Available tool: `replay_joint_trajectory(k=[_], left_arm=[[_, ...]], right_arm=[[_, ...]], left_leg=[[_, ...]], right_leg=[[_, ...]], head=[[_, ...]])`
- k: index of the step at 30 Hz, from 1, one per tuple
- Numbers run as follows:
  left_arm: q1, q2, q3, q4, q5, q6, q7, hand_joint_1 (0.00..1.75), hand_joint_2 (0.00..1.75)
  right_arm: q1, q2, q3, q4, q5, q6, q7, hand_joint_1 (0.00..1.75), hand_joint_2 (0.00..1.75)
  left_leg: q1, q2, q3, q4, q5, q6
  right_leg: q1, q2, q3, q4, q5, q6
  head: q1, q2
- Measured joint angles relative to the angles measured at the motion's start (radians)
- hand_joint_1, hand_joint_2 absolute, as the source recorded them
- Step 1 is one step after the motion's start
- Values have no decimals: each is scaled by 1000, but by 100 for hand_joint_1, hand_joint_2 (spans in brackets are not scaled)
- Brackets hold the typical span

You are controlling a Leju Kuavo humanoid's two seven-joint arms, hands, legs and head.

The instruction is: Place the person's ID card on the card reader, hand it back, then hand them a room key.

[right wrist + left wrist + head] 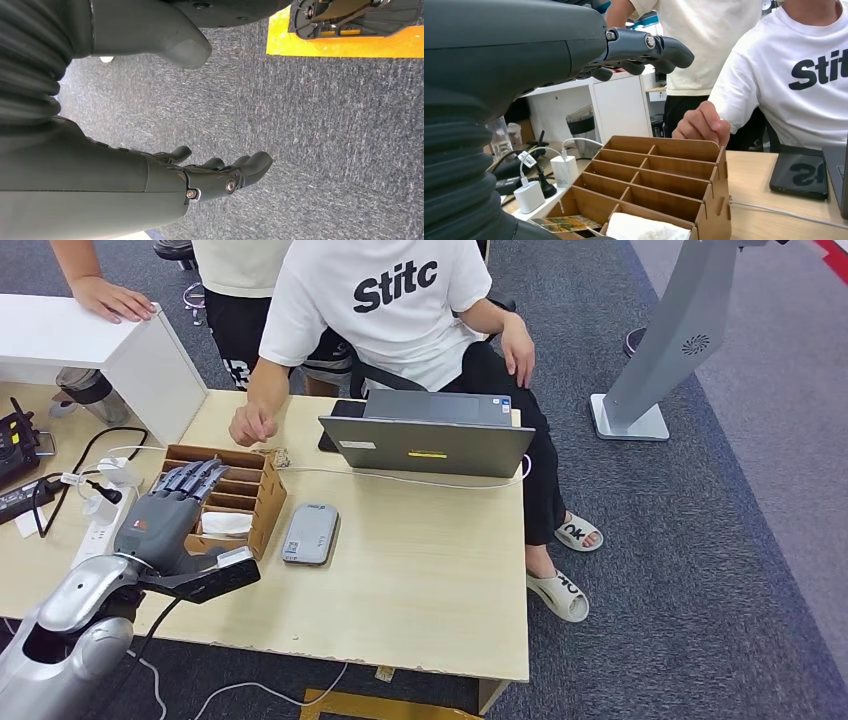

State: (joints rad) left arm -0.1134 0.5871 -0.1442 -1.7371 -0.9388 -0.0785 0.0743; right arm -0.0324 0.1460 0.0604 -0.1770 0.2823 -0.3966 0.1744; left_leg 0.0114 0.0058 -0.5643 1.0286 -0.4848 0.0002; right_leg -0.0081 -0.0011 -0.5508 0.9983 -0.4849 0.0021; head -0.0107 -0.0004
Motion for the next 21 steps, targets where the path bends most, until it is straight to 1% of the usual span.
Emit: replay_joint_trajectory(k=[12, 21], left_arm=[[-1, 14, -1, 29, 1, -21, 18, 0, 175], [-8, 14, -4, 80, -4, -26, 35, 0, 175]], right_arm=[[0, 0, -1, 0, 4, 3, 2, 0, 175], [0, 0, -1, 0, 15, 7, 4, 0, 175]], left_leg=[[0, 0, 0, 0, 0, 0], [0, 0, 0, 0, 0, 0]], right_leg=[[0, 0, 0, 0, 0, 0], [0, 0, 0, 0, 0, 0]], head=[[0, 0], [0, 0]])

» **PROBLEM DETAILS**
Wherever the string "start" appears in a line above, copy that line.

» **SOLUTION TO THIS TASK**
- Measured joint angles relative to the angles measured at the motion's start (radians)
- Step 1 is one step after the motion's start

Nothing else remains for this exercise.